I was thinking the other day about how great it would be if every operating system contained a RDBMS (or even a SQL DBMS!) for applications to use. It would mean that programs like Microsoft Word and the like would no longer have these opaque file formats which require complex deciphering -- every application's data would be available to any other program (or not, depending on the relation/tuple level security model). It would dump the outmoded "file" concept (which exposes the physical) and instead work with more familiar, logical, concepts like "documents" and "projects".

 

When I thought about it more, a true RDBMS would be the operating system itself -- except the "data" that lives in the RDBMS is not limited to things like emails or spreadsheets but indeed application programs themselves (because what are programs but logic?). Data is data, after all, and it can all be stored in a TRDBMS.

 

Even then, it would turn the internet from a series of poorly integrated 'flat' (non-Relational proponents have been misusing that term so it feels good to throw it back at them) files to a series of interconnected (distributed?) RDBMS. Application developers have been long bemoaning the poor interface of network-based applications. When your application is *easily* portable -- tuples are tuples, after all -- there is no difference between an application running on your local system or on some server somewhere, although the model leaks a bit because there are still network latencies involved, etc.

 

Would this not revolutionize (the 'true' revolution Codd's model presented) the way computing is done? It seems like an incredibly obvious thing to do once you understand RDBMS -- or is there something I'm missing?

 

Of course, in today's climate I am fairly sure current companies would not be the ones to lead this innovation. Microsoft, Sun, Oracle, etc. all have too much riding on keeping their data proprietary and their products distinct (who would buy SQL Server if it was installed on every copy of Longhorn?). Furthermore, Rob Pike (the guy that helped develop Unix) indicates that society is not even considering innovation any more (which is something you've mentioned quite a bit) e.g. System Software Research is Irrelevant

 

What do you think would need to occur for someone to a) actually try and implement this and then b) get home users to adopt it? I think a startup-type company would be the best and it would have to make inroads in corporations before anyone would really be able to say "See, this works!"

 

I don't know if this made any sense -- but to me it seems obvious that this is the way we should be headed and most of what the IT industry now is doing is so hopelessly wrong that we'll NEVER make it there... at least not in my lifetime, and that's sort of depressing.

 

 

From: Fabian Pascal

To: M

 

An OS has database functions, but not only.

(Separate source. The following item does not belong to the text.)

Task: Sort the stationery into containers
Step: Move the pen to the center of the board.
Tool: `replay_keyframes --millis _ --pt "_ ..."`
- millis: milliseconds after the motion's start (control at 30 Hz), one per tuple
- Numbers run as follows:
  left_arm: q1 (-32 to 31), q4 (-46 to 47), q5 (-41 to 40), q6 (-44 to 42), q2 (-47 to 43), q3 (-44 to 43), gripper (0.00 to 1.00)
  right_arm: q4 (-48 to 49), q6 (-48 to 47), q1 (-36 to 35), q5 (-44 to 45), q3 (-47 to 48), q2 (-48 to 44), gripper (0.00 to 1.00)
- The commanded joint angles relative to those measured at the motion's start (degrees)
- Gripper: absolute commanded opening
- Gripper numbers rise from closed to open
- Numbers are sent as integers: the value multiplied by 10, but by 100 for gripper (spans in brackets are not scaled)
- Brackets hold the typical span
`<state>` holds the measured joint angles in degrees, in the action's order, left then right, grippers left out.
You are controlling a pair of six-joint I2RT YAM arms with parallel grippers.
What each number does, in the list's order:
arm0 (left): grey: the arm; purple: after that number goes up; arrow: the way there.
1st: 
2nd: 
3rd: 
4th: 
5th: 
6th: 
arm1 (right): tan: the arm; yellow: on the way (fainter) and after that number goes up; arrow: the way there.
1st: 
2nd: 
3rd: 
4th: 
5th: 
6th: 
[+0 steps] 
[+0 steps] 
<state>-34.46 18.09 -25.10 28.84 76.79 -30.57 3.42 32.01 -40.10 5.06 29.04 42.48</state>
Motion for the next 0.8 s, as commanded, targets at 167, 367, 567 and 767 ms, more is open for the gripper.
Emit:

It could incorporate a DBMS, of course, for that purpose, but that would not eliminate file formats, etc, because at the logical level there are structures other than tables, such as documents, spreadsheets, etc; and various physical structures have nothing to do with the relational model.

 

In any case, the DBMS would have to be truly relational and implemented via the TransrelationalTM Model, to pass muster. Don't hold your breath.